Se alejó antes de que pudiera decir más. Furiosa, quise gritarle muchas cosas; pero como toda una señorita mantuve mi integridad. Romperla me hubiese causados muchos inconvenientes. Y, aunque no quiera admitirlo, deshonraría a mi padre de nuevo. Por eso, me detuve; pero no mis deseos de verlo sepultado a mil metros bajo tierra. Mis padres me enseñaron a no desear la muerte a ningún ser sobre la tierra a excepción de personas como él.
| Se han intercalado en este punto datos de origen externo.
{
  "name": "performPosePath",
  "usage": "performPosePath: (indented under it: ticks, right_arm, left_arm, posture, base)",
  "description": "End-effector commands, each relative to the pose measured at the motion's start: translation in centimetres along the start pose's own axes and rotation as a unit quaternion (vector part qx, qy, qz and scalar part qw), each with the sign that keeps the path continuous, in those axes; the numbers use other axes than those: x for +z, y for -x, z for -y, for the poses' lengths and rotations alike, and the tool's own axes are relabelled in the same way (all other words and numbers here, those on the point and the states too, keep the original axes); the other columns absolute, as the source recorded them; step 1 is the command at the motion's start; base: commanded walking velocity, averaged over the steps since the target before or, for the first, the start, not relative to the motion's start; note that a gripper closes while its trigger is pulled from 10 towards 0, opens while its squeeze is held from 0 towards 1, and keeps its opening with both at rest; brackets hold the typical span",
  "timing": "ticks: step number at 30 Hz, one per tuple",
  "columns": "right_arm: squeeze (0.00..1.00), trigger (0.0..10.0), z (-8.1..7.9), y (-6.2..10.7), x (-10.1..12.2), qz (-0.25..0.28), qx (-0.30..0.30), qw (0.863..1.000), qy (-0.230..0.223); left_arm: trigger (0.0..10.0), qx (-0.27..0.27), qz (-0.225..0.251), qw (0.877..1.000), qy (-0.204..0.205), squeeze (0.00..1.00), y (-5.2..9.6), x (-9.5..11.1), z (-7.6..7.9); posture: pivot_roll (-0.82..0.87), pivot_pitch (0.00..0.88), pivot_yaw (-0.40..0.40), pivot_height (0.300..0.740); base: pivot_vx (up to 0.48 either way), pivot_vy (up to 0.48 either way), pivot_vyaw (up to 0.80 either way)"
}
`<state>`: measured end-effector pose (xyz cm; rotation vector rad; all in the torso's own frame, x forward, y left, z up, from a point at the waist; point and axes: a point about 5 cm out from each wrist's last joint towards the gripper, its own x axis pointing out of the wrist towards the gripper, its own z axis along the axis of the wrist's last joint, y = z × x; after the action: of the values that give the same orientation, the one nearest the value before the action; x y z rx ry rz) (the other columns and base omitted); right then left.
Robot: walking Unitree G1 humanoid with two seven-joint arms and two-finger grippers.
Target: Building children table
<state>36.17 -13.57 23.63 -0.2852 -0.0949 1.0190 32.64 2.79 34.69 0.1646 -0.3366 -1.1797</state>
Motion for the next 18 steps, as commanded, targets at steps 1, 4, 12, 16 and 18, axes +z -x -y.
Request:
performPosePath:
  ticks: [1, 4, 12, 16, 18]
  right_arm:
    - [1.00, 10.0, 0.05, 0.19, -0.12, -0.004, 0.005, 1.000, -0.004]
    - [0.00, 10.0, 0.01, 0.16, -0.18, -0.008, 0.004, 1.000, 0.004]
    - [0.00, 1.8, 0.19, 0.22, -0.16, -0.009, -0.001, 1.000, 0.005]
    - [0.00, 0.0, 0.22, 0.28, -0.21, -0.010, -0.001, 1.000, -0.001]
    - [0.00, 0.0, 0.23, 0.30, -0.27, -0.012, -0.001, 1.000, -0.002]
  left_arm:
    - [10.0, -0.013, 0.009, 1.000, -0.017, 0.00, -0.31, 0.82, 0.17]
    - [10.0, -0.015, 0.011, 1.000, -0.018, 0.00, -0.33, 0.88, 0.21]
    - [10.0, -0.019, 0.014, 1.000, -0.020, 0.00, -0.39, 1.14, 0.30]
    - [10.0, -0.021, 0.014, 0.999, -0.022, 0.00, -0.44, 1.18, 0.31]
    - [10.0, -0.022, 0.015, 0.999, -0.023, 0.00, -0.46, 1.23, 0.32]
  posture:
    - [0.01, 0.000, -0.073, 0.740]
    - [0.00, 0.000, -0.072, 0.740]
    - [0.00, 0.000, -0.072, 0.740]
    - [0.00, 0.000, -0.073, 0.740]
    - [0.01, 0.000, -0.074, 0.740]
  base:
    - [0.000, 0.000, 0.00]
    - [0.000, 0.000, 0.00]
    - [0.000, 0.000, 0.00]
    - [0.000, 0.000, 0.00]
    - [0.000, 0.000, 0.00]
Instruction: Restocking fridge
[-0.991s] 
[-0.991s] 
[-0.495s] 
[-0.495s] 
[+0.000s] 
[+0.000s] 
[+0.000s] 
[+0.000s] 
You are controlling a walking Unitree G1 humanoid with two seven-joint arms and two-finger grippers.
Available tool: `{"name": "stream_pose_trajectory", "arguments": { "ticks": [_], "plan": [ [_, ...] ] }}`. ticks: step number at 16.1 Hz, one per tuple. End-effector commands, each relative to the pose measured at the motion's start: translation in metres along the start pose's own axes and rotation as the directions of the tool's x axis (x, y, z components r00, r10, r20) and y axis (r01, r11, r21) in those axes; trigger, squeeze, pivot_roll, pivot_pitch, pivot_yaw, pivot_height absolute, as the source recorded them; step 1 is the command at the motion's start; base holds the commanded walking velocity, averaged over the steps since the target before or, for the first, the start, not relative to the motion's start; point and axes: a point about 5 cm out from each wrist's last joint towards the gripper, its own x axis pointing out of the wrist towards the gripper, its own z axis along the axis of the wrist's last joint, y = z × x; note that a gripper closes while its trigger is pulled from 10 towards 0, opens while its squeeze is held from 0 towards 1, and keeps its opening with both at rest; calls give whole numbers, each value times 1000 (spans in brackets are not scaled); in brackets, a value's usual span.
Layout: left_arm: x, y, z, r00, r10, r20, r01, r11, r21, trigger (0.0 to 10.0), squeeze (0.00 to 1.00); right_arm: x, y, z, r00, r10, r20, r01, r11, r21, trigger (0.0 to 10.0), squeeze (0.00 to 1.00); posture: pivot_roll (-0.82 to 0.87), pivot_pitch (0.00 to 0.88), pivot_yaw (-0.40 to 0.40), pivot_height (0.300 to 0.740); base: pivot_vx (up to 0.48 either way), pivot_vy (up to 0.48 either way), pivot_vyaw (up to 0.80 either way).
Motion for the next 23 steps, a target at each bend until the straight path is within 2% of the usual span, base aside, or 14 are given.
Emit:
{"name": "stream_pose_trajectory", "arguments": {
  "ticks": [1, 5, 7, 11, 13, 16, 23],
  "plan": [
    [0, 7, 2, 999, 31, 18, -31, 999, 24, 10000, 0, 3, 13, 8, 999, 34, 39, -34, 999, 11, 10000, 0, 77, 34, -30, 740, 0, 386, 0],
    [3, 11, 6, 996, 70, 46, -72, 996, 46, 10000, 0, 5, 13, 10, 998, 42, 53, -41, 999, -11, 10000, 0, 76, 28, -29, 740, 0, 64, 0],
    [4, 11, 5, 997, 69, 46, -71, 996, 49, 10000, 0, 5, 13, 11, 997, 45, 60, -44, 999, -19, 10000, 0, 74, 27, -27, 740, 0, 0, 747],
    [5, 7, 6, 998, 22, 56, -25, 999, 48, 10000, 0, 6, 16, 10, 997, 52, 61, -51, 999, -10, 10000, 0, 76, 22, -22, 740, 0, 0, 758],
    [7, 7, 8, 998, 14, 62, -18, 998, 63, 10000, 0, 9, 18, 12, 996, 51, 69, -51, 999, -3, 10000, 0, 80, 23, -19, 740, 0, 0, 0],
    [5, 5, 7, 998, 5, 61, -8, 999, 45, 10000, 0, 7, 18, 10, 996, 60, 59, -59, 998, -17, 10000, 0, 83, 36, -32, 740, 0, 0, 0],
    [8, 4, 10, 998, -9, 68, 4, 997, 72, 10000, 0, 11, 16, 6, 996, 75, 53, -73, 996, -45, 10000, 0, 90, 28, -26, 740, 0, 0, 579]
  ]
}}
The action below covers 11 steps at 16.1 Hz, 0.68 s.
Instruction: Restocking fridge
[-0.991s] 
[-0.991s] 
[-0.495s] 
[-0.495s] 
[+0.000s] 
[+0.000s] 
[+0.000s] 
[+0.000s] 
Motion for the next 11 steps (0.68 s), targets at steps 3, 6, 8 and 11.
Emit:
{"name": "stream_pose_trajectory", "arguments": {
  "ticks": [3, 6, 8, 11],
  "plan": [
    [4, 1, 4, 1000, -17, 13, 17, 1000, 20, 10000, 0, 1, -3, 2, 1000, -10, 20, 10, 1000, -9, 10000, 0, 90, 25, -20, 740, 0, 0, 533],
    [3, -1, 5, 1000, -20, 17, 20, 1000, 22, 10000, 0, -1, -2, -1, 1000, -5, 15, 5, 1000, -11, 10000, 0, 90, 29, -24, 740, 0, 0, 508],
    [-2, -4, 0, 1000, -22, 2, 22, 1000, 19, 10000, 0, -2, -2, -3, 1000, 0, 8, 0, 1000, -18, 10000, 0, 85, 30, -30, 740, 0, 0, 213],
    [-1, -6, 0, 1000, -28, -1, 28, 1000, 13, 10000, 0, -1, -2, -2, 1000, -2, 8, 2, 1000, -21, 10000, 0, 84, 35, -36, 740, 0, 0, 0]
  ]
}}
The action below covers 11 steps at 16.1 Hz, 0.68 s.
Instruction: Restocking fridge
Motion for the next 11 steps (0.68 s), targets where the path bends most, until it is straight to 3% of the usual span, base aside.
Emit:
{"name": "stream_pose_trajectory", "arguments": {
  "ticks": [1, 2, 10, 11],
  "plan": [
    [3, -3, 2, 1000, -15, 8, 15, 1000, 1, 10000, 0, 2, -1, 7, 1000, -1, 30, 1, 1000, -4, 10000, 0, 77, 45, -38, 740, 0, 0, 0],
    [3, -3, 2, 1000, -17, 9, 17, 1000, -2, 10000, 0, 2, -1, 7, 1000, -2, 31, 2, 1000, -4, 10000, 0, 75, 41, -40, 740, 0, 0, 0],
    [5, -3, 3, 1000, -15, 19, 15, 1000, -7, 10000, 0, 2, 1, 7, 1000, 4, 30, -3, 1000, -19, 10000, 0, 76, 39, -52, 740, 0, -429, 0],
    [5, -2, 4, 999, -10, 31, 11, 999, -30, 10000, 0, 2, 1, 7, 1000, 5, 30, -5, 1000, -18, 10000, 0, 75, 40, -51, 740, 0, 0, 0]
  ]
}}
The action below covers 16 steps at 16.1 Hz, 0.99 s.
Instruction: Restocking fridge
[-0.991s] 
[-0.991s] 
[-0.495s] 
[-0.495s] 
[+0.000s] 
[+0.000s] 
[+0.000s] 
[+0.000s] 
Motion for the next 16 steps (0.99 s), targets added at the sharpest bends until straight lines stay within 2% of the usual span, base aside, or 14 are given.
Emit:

Así que, deseé con todo mi corazón a tal punto que me dolía, deseé gritar con mi garganta tantas cosas que no hice y me asfixié, y dejando evidencia de mis sentimientos; mis ojos de la impotencia, se anegaban. Ya no era una dama. Deseé haber tenido un arma en mis manos. Deseé apuntar en su cabeza y dispara. Deseé que dejara de existir.

—¡Ojalá, te mueras!

 Dios, si puedes oírme no escuches mis palabras. No cumplas mi petición. Te lo ruego. Yo no podría vivir con eso. Yo no podría vivir sin él. ¿Cómo pude ser tan estúpida? ¿Cómo pude odiarle? ¿Por qué tenía que ser como el resto? ¿Por qué para todos, él es tan diferente? No sé si es un castigo para mí o mi familia, pero conforme pasan los días soy apuñalada por este maldito mundo que me condena sin saberlo. Ellos acrecientan mi ira e impotencia. Y ahora, le entiendo. Él fue valiente al valorarse primero, más de lo que cualquier o incluso sus padres le valoraran. Hoy, entiendo más que nunca en mi vida. Simón McDonal al descubrirse encontró sus alas y sin pensarlo decidió volar y dar honor a su nombre.